··· INFORMATION PROVIDED

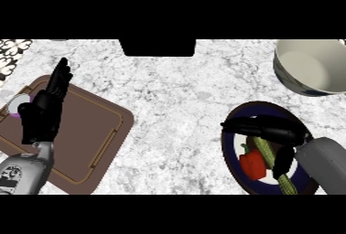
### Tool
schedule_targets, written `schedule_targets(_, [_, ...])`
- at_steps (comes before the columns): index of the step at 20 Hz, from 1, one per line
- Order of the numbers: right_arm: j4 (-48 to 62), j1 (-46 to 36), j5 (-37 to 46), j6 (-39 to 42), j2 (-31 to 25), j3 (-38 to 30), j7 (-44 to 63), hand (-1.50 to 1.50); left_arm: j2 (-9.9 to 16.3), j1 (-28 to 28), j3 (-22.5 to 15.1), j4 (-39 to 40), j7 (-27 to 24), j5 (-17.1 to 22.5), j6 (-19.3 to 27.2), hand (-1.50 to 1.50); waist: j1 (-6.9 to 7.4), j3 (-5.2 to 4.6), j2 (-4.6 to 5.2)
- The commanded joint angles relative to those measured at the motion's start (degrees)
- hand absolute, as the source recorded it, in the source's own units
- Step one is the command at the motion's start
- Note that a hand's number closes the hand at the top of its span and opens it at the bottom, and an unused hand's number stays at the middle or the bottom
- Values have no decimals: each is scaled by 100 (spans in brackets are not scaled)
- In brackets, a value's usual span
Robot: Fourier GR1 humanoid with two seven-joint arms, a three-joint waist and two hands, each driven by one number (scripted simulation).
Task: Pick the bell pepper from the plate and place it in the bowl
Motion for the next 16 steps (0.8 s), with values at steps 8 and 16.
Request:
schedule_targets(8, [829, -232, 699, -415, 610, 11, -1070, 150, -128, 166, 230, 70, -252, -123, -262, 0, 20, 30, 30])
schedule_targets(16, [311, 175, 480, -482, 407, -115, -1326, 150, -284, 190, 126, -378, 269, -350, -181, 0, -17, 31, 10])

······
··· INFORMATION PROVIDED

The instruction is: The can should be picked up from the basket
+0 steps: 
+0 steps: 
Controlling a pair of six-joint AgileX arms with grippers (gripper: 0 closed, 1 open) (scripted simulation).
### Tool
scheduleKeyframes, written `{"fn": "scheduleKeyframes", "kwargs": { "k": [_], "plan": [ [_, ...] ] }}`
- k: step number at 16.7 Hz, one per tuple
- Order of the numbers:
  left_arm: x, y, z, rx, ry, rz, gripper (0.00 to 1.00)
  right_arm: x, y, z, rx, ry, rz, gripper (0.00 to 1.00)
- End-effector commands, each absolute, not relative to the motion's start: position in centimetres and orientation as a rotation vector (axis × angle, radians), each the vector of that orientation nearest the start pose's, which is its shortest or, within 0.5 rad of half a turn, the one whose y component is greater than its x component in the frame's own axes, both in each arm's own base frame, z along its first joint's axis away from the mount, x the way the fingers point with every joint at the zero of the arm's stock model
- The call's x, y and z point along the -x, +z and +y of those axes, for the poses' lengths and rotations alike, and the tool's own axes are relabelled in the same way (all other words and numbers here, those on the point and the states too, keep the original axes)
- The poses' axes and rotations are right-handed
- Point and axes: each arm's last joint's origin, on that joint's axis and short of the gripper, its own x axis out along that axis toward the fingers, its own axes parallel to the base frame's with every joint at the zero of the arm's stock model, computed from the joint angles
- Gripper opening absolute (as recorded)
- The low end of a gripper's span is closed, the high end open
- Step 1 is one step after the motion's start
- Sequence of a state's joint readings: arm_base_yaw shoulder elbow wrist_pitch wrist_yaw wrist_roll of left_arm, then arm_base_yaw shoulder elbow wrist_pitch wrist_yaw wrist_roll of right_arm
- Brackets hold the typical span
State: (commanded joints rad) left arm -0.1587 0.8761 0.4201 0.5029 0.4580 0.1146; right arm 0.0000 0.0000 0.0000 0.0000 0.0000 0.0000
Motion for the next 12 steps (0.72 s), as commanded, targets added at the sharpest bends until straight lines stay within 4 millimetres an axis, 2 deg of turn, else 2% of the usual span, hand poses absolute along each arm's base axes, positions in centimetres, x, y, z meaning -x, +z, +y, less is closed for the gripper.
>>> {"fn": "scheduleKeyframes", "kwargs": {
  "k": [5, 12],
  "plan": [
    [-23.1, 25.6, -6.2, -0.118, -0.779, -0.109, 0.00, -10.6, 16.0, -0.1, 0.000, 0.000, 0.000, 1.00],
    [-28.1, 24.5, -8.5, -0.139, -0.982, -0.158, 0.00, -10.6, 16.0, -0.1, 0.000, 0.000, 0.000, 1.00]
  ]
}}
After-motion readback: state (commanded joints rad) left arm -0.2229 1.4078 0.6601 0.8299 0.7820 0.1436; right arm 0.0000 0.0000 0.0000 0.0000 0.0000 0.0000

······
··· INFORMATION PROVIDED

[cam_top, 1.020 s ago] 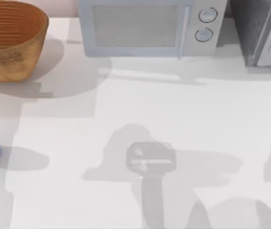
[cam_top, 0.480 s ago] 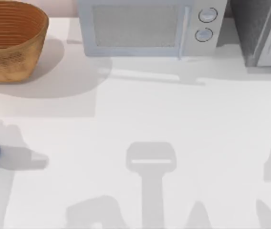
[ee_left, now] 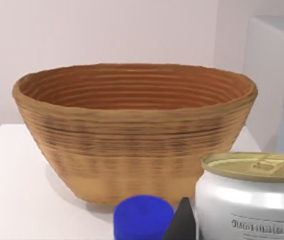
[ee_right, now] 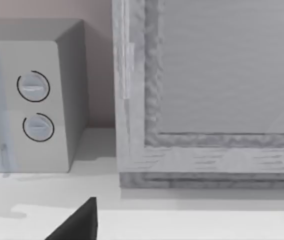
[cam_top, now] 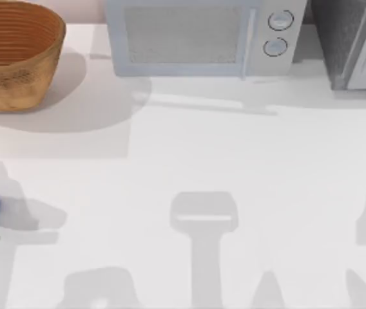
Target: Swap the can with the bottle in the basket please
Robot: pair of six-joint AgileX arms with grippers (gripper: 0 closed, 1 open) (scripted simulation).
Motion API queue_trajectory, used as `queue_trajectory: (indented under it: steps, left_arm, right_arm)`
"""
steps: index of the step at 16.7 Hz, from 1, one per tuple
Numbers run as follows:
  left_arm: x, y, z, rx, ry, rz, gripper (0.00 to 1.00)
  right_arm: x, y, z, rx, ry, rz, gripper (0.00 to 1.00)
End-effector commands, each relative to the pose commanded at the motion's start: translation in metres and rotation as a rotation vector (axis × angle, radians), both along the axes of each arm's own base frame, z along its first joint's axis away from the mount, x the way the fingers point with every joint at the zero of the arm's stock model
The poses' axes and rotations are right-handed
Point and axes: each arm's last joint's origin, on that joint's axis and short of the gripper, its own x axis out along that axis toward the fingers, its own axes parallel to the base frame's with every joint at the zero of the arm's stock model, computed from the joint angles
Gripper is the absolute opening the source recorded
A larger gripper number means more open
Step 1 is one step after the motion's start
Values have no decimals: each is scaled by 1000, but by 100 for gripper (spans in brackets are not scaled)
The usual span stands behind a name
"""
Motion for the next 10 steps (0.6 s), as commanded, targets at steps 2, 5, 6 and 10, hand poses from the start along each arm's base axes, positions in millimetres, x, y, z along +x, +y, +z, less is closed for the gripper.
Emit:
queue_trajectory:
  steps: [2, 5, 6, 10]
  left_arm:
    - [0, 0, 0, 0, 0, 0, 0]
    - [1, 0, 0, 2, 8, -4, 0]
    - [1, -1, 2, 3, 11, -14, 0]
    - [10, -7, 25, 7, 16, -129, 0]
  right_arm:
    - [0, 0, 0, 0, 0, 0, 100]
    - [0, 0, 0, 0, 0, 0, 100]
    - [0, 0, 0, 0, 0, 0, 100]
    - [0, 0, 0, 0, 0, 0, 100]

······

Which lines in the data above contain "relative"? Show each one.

- The commanded joint angles relative to those measured at the motion's start (degrees)
- End-effector commands, each absolute, not relative to the motion's start: position in centimetres and orientation as a rotation vector (axis × angle, radians), each the vector of that orientation nearest the start pose's, which is its shortest or, within 0.5 rad of half a turn, the one whose y component is greater than its x component in the frame's own axes, both in each arm's own base frame, z along its first joint's axis away from the mount, x the way the fingers point with every joint at the zero of the arm's stock model
End-effector commands, each relative to the pose commanded at the motion's start: translation in metres and rotation as a rotation vector (axis × angle, radians), both along the axes of each arm's own base frame, z along its first joint's axis away from the mount, x the way the fingers point with every joint at the zero of the arm's stock model

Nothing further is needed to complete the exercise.